§ What to do:
Please transcribe the entries exactly and omit the images they contain.

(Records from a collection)

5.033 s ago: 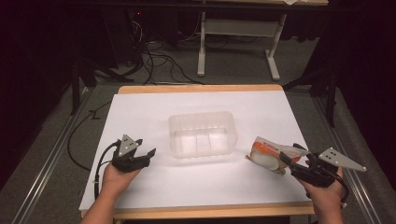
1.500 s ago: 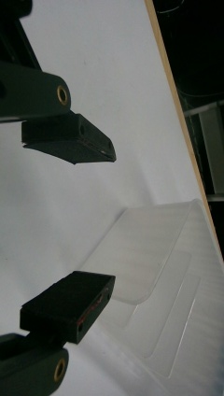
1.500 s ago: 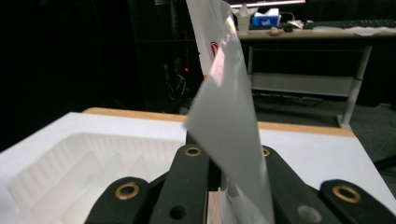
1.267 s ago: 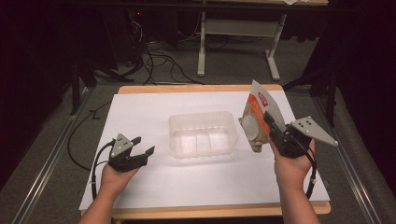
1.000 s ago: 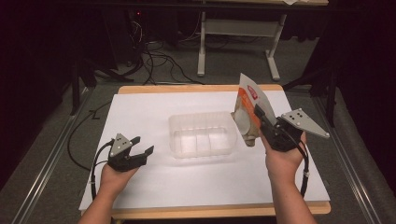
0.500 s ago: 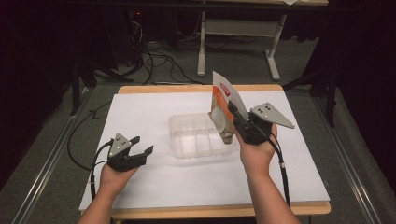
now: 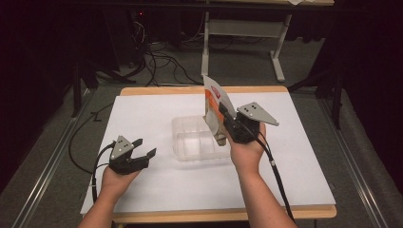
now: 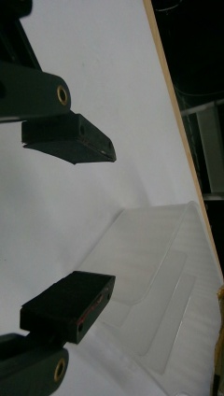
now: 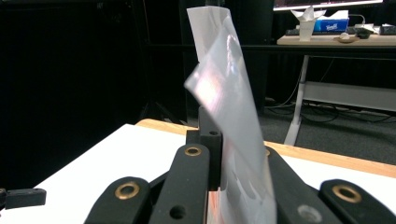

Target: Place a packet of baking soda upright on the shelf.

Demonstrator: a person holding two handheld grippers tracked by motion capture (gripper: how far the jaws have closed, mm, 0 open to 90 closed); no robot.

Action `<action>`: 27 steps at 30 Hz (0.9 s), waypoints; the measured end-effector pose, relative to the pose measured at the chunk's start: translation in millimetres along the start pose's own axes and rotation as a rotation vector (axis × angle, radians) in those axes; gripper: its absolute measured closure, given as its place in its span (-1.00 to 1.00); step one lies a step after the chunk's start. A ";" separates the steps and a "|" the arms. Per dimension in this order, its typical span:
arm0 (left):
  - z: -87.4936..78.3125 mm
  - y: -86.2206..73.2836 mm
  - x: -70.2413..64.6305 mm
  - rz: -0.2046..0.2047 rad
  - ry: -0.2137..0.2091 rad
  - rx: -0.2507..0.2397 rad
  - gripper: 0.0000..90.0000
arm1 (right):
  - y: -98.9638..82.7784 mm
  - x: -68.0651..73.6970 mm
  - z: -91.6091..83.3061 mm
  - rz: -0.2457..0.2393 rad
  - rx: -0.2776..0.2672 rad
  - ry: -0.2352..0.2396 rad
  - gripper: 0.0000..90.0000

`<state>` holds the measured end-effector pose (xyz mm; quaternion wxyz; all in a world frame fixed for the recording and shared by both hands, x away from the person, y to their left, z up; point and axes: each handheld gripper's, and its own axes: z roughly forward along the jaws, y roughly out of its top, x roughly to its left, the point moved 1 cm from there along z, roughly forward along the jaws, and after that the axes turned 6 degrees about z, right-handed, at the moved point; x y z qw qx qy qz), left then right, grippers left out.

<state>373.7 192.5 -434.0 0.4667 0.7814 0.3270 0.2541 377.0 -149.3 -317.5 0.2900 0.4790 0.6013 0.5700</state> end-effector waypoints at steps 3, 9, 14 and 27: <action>-0.5 0.0 -0.6 0.000 -0.005 0.002 -0.23 | -3.8 1.1 6.1 0.000 0.013 -0.005 1.00; 0.1 0.5 -0.9 0.003 -0.005 0.001 -0.23 | -10.1 6.0 15.3 -0.012 0.030 -0.010 1.00; -1.2 -0.1 0.0 0.003 -0.005 0.003 -0.23 | -13.9 6.1 20.2 -0.001 0.038 -0.013 1.00; -1.5 -0.1 0.2 0.000 -0.004 -0.001 -0.23 | -23.0 6.9 32.3 0.001 0.058 -0.032 1.00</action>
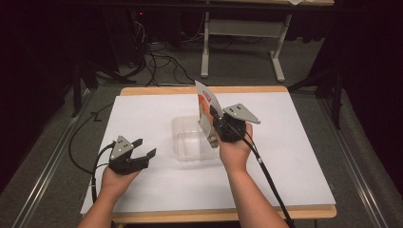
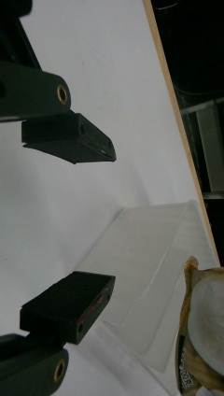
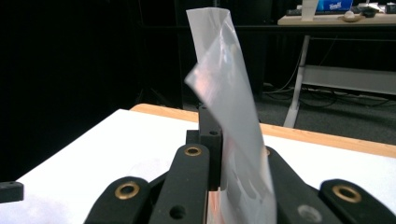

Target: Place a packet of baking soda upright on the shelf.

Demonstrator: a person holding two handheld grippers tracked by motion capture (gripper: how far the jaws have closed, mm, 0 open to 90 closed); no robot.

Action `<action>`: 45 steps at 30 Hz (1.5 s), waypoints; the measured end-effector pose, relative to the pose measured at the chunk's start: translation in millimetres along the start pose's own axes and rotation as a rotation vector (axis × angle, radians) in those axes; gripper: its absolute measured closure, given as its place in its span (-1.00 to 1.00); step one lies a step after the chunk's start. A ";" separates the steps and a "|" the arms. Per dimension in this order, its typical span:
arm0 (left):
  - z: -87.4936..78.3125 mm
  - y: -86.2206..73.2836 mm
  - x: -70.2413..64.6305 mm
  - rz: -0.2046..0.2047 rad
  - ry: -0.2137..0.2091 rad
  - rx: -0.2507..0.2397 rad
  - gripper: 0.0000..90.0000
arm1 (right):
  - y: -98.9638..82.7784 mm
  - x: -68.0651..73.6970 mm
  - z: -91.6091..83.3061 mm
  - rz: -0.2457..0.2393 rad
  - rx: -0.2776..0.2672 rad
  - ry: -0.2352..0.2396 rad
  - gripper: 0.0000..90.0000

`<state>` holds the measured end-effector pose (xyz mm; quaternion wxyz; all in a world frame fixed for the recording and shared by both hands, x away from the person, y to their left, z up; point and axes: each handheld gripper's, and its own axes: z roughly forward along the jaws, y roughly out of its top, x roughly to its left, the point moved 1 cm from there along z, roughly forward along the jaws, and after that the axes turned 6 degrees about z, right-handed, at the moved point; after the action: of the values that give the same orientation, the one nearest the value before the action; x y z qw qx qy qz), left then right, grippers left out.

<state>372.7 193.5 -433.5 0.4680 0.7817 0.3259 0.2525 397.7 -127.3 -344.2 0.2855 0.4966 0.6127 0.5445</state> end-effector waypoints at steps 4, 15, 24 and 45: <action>-0.4 0.5 0.3 0.002 0.001 -0.004 -0.23 | -3.4 1.8 4.0 0.001 0.010 -0.004 1.00; -0.3 0.0 -0.3 0.000 -0.001 -0.005 -0.23 | -11.1 4.6 14.0 -0.015 0.026 -0.006 1.00; 0.6 -0.2 -0.9 0.007 -0.006 0.004 -0.23 | -17.7 5.7 17.6 -0.021 0.031 0.007 1.00; 1.3 -0.5 -1.3 0.007 -0.009 0.006 -0.24 | -31.6 5.2 21.2 -0.031 0.043 0.033 1.00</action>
<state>372.6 192.0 -434.6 0.4660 0.7854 0.3218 0.2499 405.4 -111.7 -378.4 0.2731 0.4839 0.6366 0.5348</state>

§ Your response:
5.033 s ago: 
1.500 s ago: 
1.500 s ago: 
1.267 s ago: 
1.000 s ago: 
0.500 s ago: 
now: 
now: 
now: 

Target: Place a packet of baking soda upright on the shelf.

Demonstrator: a person holding two handheld grippers tracked by motion capture (gripper: how far the jaws have closed, mm, 0 open to 90 closed); no robot.

Action `<action>`: 27 steps at 30 Hz (0.9 s), waypoints; the measured end-effector pose, relative to the pose measured at the chunk's start: translation in millimetres along the start pose's own axes and rotation as a rotation vector (axis × angle, radians) in those axes; gripper: its absolute measured closure, given as its place in its span (-1.00 to 1.00); step one lies a step after the chunk's start. A ";" separates the steps and a "|" the arms. Per dimension in this order, its typical span:
arm0 (left):
  - z: -87.4936..78.3125 mm
  - y: -86.2206..73.2836 mm
  - x: -70.2413..64.6305 mm
  - rz: -0.2046..0.2047 rad
  - ry: -0.2137..0.2091 rad
  - rx: -0.2507..0.2397 rad
  - gripper: 0.0000..90.0000
arm1 (right):
  - y: -98.9638..82.7784 mm
  - x: -68.0651..73.6970 mm
  - z: -91.6091..83.3061 mm
  - rz: -0.2457..0.2393 rad
  - rx: -0.2776..0.2672 rad
  - ry: -0.2352..0.2396 rad
  - gripper: 0.0000..90.0000

`<state>` holds the measured end-effector pose (xyz mm; quaternion wxyz; all in a world frame fixed for the recording and shared by both hands, x away from the person, y to their left, z up; point and axes: each handheld gripper's, and its own axes: z roughly forward along the jaws, y roughly out of its top, x roughly to its left, the point moved 1 cm from there along z, roughly forward along the jaws, and after that the axes turned 6 degrees about z, right-handed, at the moved point; x y z qw qx qy qz), left then right, grippers left out.

<state>373.7 192.5 -434.0 0.4667 0.7814 0.3270 0.2541 377.0 -149.3 -317.5 0.2900 0.4790 0.6013 0.5700</state> end-effector waypoints at steps 3, 9, 14 and 27: <action>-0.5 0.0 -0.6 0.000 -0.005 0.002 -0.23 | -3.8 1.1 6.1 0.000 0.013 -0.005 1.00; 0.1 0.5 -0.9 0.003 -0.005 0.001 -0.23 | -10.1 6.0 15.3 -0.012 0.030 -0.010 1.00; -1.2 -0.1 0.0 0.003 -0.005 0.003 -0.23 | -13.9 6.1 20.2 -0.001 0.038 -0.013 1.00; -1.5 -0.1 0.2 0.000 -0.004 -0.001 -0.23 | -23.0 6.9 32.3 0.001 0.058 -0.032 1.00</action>

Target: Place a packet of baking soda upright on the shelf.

Demonstrator: a person holding two handheld grippers tracked by motion capture (gripper: how far the jaws have closed, mm, 0 open to 90 closed); no robot.

Action `<action>`: 45 steps at 30 Hz (1.5 s), waypoints; the measured end-effector pose, relative to the pose measured at the chunk's start: translation in millimetres along the start pose's own axes and rotation as a rotation vector (axis × angle, radians) in those axes; gripper: its absolute measured closure, given as its place in its span (-1.00 to 1.00); step one lies a step after the chunk's start. A ";" separates the steps and a "|" the arms. Per dimension in this order, its typical span:
arm0 (left):
  - z: -87.4936..78.3125 mm
  - y: -86.2206..73.2836 mm
  - x: -70.2413..64.6305 mm
  - rz: -0.2046..0.2047 rad
  - ry: -0.2137..0.2091 rad
  - rx: -0.2507..0.2397 rad
  - gripper: 0.0000..90.0000
arm1 (right):
  - y: -98.9638..82.7784 mm
  - x: -68.0651..73.6970 mm
  - z: -91.6091..83.3061 mm
  - rz: -0.2457..0.2393 rad
  - rx: -0.2776..0.2672 rad
  - ry: -0.2352..0.2396 rad
  - gripper: 0.0000..90.0000

`<state>` holds the measured end-effector pose (xyz mm; quaternion wxyz; all in a world frame fixed for the recording and shared by both hands, x away from the person, y to their left, z up; point and axes: each handheld gripper's, and its own axes: z roughly forward along the jaws, y roughly out of its top, x roughly to its left, the point moved 1 cm from there along z, roughly forward along the jaws, and after that the axes turned 6 degrees about z, right-handed, at the moved point; after the action: of the values that give the same orientation, the one nearest the value before the action; x y z qw qx qy qz), left then right, grippers left out.

<state>372.7 193.5 -433.5 0.4680 0.7817 0.3259 0.2525 397.7 -127.3 -344.2 0.2855 0.4966 0.6127 0.5445</state> end-effector waypoints at steps 4, 15, 24 and 45: <action>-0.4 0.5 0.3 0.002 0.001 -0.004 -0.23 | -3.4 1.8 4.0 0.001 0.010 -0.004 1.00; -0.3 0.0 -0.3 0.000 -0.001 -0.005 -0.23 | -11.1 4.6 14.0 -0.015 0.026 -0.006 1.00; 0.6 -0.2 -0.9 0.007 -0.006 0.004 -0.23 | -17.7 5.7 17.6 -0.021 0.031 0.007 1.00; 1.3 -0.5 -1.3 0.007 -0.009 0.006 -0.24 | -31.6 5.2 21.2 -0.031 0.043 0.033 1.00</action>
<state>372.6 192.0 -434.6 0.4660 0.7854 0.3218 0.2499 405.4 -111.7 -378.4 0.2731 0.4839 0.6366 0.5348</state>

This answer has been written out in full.